Terminato il contratto che prevedeva lo smaltimento di 35mila tonnellate di rifiuti provenienti dalla Campania, il ministero dell'Ambiente fa sapere che, per "motivi politici", la Sassonia non sarebbe più disposta a ricevere i rifiuti provenienti dall'Italia

Milano - La Sassonia non sarebbe disposta, per motivi "politici", a prolungare il contratto di smaltimento dei rifiuti campani siglato di recente con il governo italiano e terminato ieri con l’arrivo dell’ultimo carico dalla regione. Lo ha riferito una portavoce del ministero dell’Ambiente dello stesso Land. Ieri, ha detto la portavoce, "è terminato il contratto che prevedeva lo smaltimento di un massimo di 35mila tonnellate di rifiuti provenienti dalla Campania". La portavoce ha precisato che in questo periodo sono state smaltite, nell’ambito dell’accordo, un totale di 27mila tonnellate di rifiuti. I primi treni erano partiti da Marcianise lo scorso 31 marzo, diretti verso gli impianti della società tedesca Wev.
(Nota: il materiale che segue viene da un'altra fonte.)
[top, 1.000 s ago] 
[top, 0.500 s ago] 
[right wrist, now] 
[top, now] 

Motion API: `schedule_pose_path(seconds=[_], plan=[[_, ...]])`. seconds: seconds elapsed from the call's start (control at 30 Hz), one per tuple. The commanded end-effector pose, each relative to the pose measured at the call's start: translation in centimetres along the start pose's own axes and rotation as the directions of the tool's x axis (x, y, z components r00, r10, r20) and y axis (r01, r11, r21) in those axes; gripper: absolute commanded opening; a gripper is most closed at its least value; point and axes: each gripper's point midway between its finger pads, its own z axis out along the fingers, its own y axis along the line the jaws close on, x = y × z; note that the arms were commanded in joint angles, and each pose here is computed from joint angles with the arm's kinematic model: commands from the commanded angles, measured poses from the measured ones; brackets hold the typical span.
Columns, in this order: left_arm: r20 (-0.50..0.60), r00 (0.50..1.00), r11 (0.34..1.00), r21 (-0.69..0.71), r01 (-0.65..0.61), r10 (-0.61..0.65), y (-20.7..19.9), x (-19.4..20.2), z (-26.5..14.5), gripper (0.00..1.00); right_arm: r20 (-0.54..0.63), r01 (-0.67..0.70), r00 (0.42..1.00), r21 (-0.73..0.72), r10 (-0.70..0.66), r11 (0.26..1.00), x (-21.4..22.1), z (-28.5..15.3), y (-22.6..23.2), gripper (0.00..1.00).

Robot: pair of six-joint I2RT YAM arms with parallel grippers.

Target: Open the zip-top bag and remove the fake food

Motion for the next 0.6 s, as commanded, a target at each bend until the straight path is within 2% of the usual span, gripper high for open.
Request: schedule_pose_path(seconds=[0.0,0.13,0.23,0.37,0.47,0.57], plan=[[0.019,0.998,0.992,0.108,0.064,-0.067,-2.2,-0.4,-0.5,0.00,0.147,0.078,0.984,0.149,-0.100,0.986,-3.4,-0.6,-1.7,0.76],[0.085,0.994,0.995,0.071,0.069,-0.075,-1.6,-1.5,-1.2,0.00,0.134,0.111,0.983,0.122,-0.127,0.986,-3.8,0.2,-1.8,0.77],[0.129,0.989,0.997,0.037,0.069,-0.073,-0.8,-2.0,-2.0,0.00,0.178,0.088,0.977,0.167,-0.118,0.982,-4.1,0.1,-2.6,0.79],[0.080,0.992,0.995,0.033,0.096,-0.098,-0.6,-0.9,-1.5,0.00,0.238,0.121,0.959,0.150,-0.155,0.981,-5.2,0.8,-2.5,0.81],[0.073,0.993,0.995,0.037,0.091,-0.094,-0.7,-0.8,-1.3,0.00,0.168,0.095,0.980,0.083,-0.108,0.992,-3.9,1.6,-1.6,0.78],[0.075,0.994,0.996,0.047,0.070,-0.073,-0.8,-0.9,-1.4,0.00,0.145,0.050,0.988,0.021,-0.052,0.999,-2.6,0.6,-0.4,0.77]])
Quanto alla possibilità di futuri ulteriori contratti con l’Italia, la portavoce ha detto che questa strada non sarebbe percorribile. Comunque, ha spiegato, le autorità italiane non hanno chiesto una proroga del contratto terminato ieri secondo i tempi previsti. "Per motivi politici - ha detto - la Sassonia non accetterebbe altri rifiuti dall’Italia". La portavoce non ha voluto approfondire i motivi di questa posizione, limitandosi a sottolineare che nel Land "non tutti sono felici di vedere circolare l’immondizia italiana".